--- Material provided ---

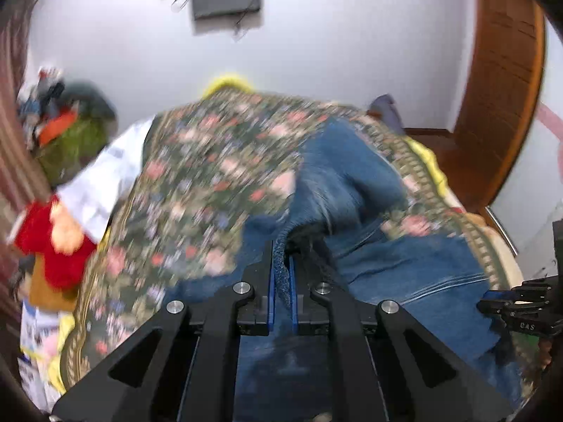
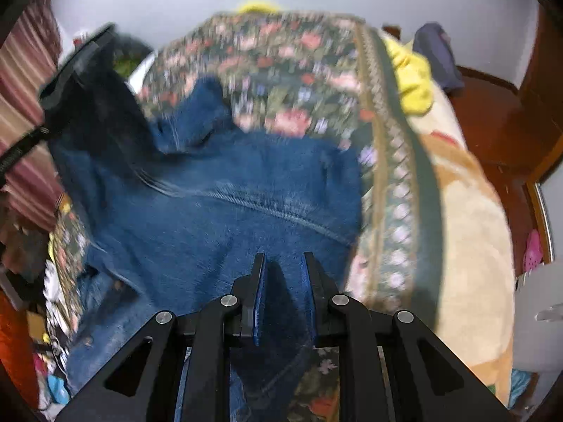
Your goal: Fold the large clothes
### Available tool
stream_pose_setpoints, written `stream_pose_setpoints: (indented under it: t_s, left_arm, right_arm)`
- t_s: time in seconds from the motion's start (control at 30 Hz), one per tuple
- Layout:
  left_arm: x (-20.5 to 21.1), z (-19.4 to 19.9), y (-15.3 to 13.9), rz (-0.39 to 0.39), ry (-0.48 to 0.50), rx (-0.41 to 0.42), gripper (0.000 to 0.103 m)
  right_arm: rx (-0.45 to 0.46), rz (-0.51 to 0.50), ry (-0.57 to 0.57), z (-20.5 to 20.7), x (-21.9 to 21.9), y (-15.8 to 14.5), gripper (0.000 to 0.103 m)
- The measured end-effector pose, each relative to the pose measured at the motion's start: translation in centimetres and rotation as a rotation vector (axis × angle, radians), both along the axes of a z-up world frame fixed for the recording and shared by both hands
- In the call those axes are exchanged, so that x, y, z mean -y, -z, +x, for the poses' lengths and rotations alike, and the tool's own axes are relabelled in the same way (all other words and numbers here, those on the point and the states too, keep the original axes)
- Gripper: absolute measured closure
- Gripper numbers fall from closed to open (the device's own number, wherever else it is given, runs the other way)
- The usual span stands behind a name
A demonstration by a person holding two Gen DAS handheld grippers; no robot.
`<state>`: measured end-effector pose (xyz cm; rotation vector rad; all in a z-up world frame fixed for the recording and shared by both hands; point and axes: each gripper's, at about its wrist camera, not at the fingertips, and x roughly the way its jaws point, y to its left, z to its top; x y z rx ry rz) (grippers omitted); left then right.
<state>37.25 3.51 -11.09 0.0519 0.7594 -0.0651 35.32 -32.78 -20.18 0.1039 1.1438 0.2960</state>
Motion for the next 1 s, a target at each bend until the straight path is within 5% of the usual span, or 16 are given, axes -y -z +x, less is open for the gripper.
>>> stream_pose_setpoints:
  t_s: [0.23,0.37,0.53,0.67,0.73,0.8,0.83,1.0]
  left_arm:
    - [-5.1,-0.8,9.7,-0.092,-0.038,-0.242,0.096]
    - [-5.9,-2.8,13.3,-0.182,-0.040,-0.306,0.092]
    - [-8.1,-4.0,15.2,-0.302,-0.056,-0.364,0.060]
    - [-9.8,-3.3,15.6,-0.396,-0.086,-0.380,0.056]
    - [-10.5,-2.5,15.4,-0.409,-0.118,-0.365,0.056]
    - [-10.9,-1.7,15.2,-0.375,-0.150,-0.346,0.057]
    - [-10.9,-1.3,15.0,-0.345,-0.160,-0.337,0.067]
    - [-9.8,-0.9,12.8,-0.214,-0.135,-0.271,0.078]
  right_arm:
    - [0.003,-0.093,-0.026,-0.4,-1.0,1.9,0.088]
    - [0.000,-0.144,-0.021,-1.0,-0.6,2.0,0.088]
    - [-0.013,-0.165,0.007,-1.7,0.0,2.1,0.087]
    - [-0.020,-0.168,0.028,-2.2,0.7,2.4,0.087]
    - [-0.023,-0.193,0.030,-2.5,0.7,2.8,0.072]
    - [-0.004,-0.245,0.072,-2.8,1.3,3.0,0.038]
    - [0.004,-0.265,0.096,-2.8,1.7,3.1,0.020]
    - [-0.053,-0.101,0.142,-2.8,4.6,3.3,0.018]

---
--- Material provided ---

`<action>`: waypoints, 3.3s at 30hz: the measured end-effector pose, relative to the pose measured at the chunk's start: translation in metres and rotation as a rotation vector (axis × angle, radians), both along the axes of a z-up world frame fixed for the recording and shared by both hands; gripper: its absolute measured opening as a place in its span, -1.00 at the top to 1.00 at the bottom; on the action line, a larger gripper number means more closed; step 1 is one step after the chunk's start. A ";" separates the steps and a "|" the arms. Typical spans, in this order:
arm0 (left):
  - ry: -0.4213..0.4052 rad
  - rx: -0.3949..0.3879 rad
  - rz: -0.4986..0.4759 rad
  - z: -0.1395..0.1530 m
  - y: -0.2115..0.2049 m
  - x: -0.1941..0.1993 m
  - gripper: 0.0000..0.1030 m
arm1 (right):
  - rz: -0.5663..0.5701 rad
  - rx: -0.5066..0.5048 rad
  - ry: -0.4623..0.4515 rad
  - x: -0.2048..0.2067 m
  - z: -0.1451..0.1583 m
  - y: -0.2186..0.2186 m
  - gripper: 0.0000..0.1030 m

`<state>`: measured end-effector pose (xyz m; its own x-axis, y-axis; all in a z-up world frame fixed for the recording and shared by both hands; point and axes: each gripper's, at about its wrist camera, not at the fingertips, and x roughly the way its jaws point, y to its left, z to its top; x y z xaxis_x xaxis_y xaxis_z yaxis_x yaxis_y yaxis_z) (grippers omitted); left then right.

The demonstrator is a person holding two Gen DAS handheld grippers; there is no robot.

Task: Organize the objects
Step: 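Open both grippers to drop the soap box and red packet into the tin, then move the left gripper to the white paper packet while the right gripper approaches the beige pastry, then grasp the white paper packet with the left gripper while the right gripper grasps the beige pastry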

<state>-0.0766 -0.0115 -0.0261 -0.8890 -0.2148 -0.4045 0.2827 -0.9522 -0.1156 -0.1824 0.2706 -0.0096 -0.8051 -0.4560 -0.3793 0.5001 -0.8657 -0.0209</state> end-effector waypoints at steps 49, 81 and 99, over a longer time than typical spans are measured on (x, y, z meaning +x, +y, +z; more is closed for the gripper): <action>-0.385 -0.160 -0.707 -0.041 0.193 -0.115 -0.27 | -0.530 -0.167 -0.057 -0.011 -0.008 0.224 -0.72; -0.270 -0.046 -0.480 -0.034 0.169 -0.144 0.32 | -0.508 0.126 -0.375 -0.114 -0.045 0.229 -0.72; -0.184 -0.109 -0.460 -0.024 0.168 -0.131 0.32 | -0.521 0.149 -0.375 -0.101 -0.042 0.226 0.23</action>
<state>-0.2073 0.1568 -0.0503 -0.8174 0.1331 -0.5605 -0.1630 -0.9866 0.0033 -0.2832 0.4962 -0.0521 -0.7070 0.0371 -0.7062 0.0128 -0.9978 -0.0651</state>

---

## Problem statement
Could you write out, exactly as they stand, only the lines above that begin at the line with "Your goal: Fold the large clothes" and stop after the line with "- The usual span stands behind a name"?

## Result of this exercise
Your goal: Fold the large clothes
### Available tool
stream_pose_setpoints, written `stream_pose_setpoints: (indented under it: t_s, left_arm, right_arm)`
- t_s: time in seconds from the motion's start (control at 30 Hz), one per tuple
- Layout:
  left_arm: x (-20.5 to 21.1), z (-19.4 to 19.9), y (-15.3 to 13.9), rz (-0.39 to 0.39), ry (-0.48 to 0.50), rx (-0.41 to 0.42), gripper (0.000 to 0.103 m)
  right_arm: rx (-0.45 to 0.46), rz (-0.51 to 0.50), ry (-0.57 to 0.57), z (-20.5 to 20.7), x (-21.9 to 21.9), y (-15.8 to 14.5), gripper (0.000 to 0.103 m)
- The measured end-effector pose, each relative to the pose measured at the motion's start: translation in centimetres and rotation as a rotation vector (axis × angle, radians), both along the axes of a z-up world frame fixed for the recording and shared by both hands
- In the call those axes are exchanged, so that x, y, z mean -y, -z, +x, for the poses' lengths and rotations alike, and the tool's own axes are relabelled in the same way (all other words and numbers here, those on the point and the states too, keep the original axes)
- Gripper: absolute measured closure
- Gripper numbers fall from closed to open (the device's own number, wherever else it is given, runs the other way)
- The usual span stands behind a name

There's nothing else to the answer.